Ce séjour prolongé n’a pas dérangé les Perrin le moins du monde. En fait, ils disent que c’était un plaisir d’avoir M. Redmond à la maison. «Il ne dégage que de la bonté. Il se met à chanter ou à réciter des poèmes qu’il a écrits. Pour être honnête, nous avons vraiment apprécié de l’avoir avec nous.»

Bien qu’il ait quitté le domicile des Perrin après la deuxième nuit, la blessure de M. Redmond et le froid terrible ont prolongé son séjour à Sturgeon Falls. Mme Perrin a appris plus tard qu’il avait passé une troisième nuit à Sturgeon Falls, au Comfort Inn, en raison du mauvais temps et de l’heure avancée lorsqu’il a eu fini de faire ses courses pour préparer la prochaine étape de son voyage. Sa prochaine halte était à Warren, où quelqu’un a accepté de l’héberger pour la nuit. Finalement, il est reparti le mardi 12 janvier.

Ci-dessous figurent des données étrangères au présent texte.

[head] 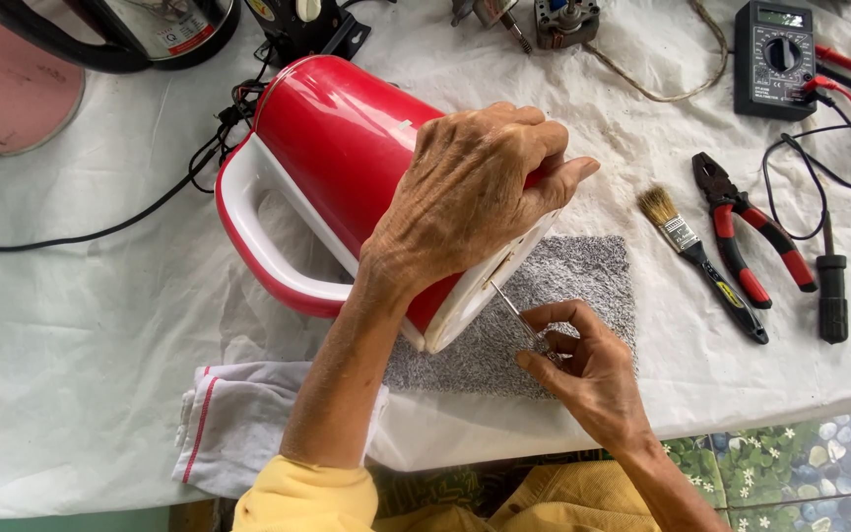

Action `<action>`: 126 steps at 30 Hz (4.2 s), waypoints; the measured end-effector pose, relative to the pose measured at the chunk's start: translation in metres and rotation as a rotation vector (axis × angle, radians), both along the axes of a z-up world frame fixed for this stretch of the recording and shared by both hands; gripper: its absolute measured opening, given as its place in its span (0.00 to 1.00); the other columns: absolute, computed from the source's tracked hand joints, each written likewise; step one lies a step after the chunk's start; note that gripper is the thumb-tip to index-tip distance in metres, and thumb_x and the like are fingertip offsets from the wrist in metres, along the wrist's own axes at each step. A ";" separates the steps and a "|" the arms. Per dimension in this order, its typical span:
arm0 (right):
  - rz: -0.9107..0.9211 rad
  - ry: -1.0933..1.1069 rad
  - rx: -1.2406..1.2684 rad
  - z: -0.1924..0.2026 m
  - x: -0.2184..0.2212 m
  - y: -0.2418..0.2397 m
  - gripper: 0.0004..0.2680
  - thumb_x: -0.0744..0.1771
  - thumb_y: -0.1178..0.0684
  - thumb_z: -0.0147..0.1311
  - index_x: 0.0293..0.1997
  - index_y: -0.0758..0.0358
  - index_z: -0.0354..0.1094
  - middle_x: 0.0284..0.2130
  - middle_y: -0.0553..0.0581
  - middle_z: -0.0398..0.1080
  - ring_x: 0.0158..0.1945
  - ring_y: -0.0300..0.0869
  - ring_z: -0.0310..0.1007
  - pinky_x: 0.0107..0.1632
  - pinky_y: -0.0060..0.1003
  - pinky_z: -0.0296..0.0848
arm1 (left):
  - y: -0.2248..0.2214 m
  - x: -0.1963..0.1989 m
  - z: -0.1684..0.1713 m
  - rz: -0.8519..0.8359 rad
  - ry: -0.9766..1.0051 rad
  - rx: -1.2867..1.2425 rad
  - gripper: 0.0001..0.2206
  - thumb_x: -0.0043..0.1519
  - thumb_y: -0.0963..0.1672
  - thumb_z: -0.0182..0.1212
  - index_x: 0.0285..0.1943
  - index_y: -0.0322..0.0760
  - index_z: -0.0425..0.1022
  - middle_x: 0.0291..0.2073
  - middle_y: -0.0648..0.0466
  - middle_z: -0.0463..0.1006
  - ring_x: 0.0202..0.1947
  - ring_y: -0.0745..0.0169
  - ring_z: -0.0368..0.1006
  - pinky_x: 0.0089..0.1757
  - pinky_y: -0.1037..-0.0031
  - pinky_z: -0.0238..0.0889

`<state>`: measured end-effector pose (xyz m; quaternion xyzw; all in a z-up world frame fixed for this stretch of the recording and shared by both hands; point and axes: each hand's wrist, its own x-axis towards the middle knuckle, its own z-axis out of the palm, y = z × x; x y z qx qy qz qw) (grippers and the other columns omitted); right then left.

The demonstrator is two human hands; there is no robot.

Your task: The person uses a screwdriver to unscrew a screw on the bottom of a red electric kettle. They then rotate the kettle to inspect the base and continue working on the screw with the tool.

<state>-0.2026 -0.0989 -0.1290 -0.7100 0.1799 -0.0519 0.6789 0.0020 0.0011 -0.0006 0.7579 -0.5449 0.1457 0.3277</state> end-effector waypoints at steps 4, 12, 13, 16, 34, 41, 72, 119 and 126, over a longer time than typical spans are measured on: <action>-0.017 -0.224 -0.558 -0.015 -0.002 0.000 0.09 0.65 0.61 0.61 0.49 0.60 0.71 0.43 0.55 0.75 0.36 0.37 0.80 0.32 0.26 0.82 | 0.000 0.001 0.000 0.005 0.007 -0.004 0.18 0.66 0.49 0.60 0.25 0.39 0.65 0.21 0.57 0.68 0.19 0.59 0.64 0.26 0.62 0.55; -0.044 -0.321 -0.743 -0.001 0.000 0.005 0.08 0.68 0.58 0.57 0.52 0.63 0.73 0.37 0.55 0.77 0.18 0.31 0.63 0.18 0.24 0.66 | -0.002 0.000 -0.001 -0.007 -0.005 0.000 0.18 0.67 0.49 0.59 0.25 0.38 0.66 0.21 0.57 0.68 0.19 0.61 0.62 0.25 0.63 0.56; -0.052 -0.164 -0.356 0.007 0.002 0.003 0.09 0.67 0.57 0.58 0.50 0.67 0.75 0.33 0.55 0.75 0.17 0.33 0.61 0.17 0.26 0.62 | -0.002 0.000 -0.001 -0.003 -0.002 -0.004 0.18 0.67 0.49 0.59 0.25 0.38 0.66 0.22 0.57 0.68 0.18 0.60 0.63 0.25 0.62 0.56; -0.039 -0.030 0.117 0.010 0.004 -0.001 0.09 0.66 0.57 0.59 0.47 0.71 0.75 0.28 0.58 0.74 0.14 0.34 0.56 0.14 0.28 0.54 | -0.001 0.000 -0.002 -0.005 -0.007 -0.001 0.18 0.67 0.48 0.60 0.25 0.39 0.66 0.20 0.58 0.67 0.18 0.63 0.60 0.24 0.65 0.55; -0.070 -0.177 -0.646 -0.024 -0.010 0.003 0.13 0.65 0.56 0.58 0.55 0.49 0.76 0.33 0.48 0.71 0.25 0.34 0.66 0.27 0.29 0.68 | 0.000 0.003 0.000 -0.018 0.100 0.092 0.17 0.68 0.50 0.54 0.27 0.38 0.70 0.23 0.55 0.73 0.24 0.62 0.67 0.29 0.65 0.61; -0.070 -0.346 -0.958 -0.029 -0.012 0.000 0.15 0.69 0.55 0.54 0.64 0.48 0.68 0.26 0.48 0.63 0.21 0.37 0.55 0.23 0.35 0.58 | 0.001 0.001 0.000 0.016 0.166 0.137 0.16 0.68 0.51 0.54 0.28 0.42 0.68 0.22 0.58 0.73 0.22 0.65 0.66 0.33 0.66 0.63; -0.159 0.053 0.682 -0.008 -0.002 -0.004 0.05 0.66 0.62 0.59 0.42 0.72 0.70 0.28 0.72 0.71 0.12 0.31 0.50 0.08 0.23 0.45 | 0.001 0.003 -0.003 0.001 0.058 0.058 0.16 0.67 0.49 0.58 0.26 0.43 0.65 0.22 0.60 0.69 0.21 0.65 0.62 0.28 0.67 0.58; -0.154 -0.461 -0.634 0.027 -0.006 0.024 0.06 0.67 0.60 0.59 0.49 0.62 0.73 0.38 0.55 0.76 0.35 0.38 0.73 0.28 0.26 0.67 | 0.003 0.003 0.006 0.033 0.063 0.078 0.18 0.68 0.49 0.54 0.25 0.39 0.66 0.22 0.59 0.69 0.21 0.62 0.64 0.25 0.66 0.54; -0.138 -0.459 -0.703 0.028 -0.006 0.022 0.07 0.68 0.56 0.59 0.50 0.56 0.74 0.39 0.54 0.74 0.31 0.35 0.72 0.29 0.26 0.71 | 0.003 0.002 0.006 0.036 0.065 0.073 0.18 0.68 0.49 0.55 0.25 0.39 0.65 0.23 0.59 0.69 0.22 0.61 0.65 0.25 0.65 0.54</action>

Le périple de M. Redmond doit le mener jusqu’à l’île de Vancouver, puis le ramener à Halifax. Malgré le front froid actuel, il poursuit sa route vers l’ouest et Mme Perrin espère que les gens seront prêts à lui «ouvrir leur cœur et leur maison» comme elle l’a fait. Elle ajoute que le marcheur a une «invitation ouverte à son retour» s’il traverse à nouveau Sturgeon Falls.

Si d’autres personnes souhaitent suivre le périple de l’homme en jaune, il les invite à visiter son site web, où il publie régulièrement des mises à jour sur son parcours, fournit des informations sur lui-même et sur ses voyages précédents, et propose même une section de citations motivantes qu’il a trouvées au cours de sa traversée du Canada à pied. Tout cela se trouve sur le site thereandbackcanada.ca.